JAKARTA, RAGAMUTAMA.COM – Sebuah agenda penting berlangsung di Istana Kepresidenan Jakarta pada hari Senin (7/4/2025), dengan Presiden Prabowo Subianto memanggil dua tokoh penting: Wakil Menteri (Wamen) Perindustrian, Faisol Riza, dan Gubernur Bank Indonesia (BI), Perry Warjiyo.
Menurut pantauan langsung dari Kompas.com, Gubernur BI Perry Warjiyo tiba lebih awal, sekitar pukul 14.34 WIB. Tak lama berselang, Wamen Perindustrian Faisol Riza menyusul, tiba sekitar pukul 15.15 WIB.
Namun, baik Perry maupun Faisol memilih untuk tidak memberikan komentar saat ditanya mengenai substansi pertemuan tersebut. Pertanyaan utama yang diajukan adalah kemungkinan pembahasan terkait tarif resiprokal atau tarif timbal balik yang diberlakukan oleh Amerika Serikat, serta lonjakan nilai tukar rupiah terhadap dollar AS yang mencapai angka Rp 17.000 per dollar AS.
Di tempat terpisah, ketika melakukan kunjungan kerja di Majalengka, Presiden Prabowo menyatakan bahwa pemerintah Indonesia berencana untuk melakukan negosiasi intensif dengan pemerintah AS sebagai respons terhadap kebijakan yang dikeluarkan oleh pemerintahan Trump.
“Kita juga memiliki kekuatan untuk berunding. Kita akan melakukan perundingan dengan semua negara yang terkait. Terutama, kita akan membuka jalur perundingan dengan Amerika Serikat. Tujuan kita jelas, kita ingin menjalin hubungan yang baik, hubungan yang adil, dan hubungan yang setara,” tegas Prabowo pada Senin siang.
Seperti yang telah diberitakan sebelumnya, Presiden AS Donald Trump mengumumkan kebijakan tarif terbarunya pada tanggal 2 April 2025.
Kebijakan tersebut memberlakukan tarif minimal sebesar 10 persen untuk semua impor barang dari seluruh dunia. Secara khusus, Indonesia dikenakan tarif impor yang signifikan, mencapai 32 persen.

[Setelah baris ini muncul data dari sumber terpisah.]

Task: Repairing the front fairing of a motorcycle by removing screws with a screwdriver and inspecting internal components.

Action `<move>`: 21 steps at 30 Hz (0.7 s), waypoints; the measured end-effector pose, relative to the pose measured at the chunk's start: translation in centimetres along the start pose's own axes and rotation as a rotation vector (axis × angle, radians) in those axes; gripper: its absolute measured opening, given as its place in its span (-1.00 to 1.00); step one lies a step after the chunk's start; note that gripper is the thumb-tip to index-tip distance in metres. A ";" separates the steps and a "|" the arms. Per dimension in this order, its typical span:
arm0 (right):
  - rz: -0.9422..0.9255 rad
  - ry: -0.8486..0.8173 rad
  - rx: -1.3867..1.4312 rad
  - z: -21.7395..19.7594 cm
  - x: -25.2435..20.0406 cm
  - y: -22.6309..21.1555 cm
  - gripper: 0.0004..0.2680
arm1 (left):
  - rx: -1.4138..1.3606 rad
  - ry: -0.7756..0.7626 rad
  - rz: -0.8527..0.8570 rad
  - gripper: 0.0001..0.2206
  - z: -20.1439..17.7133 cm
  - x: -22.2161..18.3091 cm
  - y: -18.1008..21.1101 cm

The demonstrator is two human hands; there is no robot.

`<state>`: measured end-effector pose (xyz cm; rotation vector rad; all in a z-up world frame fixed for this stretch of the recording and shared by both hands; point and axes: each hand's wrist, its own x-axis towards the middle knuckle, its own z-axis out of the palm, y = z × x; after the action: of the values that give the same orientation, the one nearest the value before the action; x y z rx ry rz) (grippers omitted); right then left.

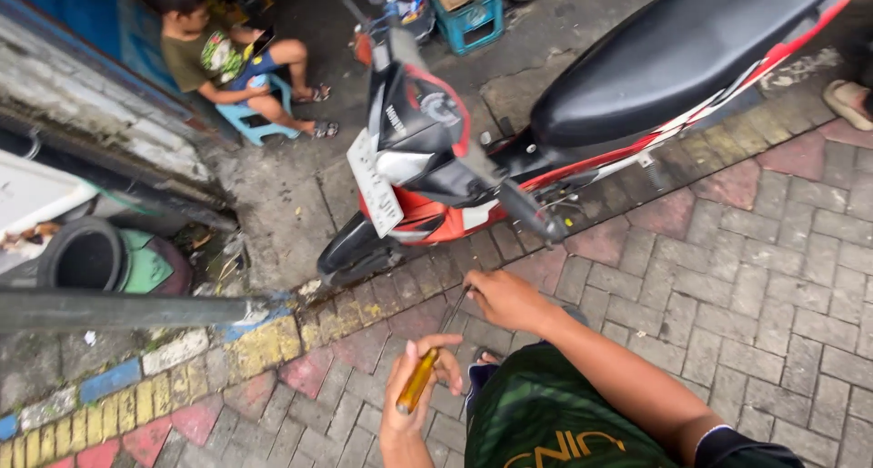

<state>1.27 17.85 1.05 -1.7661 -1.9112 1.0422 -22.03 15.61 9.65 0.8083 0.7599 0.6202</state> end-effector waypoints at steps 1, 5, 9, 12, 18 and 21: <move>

Sementara itu, tarif resiprokal yang dikenakan oleh AS terhadap negara-negara anggota ASEAN menunjukkan variasi yang cukup besar.
Malaysia dan Brunei Darussalam menghadapi tarif sebesar 24 persen, Filipina 17 persen, Singapura 10 persen, Kamboja 49 persen, Laos 48 persen, Vietnam 46 persen, Myanmar 44 persen, dan Thailand 36 persen.
Di sisi lain, pergerakan kurs rupiah terhadap dollar AS di pasar non-deliverable forward (NDF) sempat mengalami tekanan yang cukup besar, bahkan sempat menembus level 17.000 per dollar AS.
NDF, sebagai instrumen keuangan, merupakan kontrak derivatif valuta asing yang memungkinkan kedua belah pihak untuk menukar mata uang dengan nilai tukar yang telah disepakati di masa mendatang.
Angka tersebut membawa nilai tukar rupiah ke titik terlemahnya, menyamai rekor terburuk yang pernah terjadi pada masa krisis moneter tahun 1998, yaitu Rp 16.650 per dollar AS.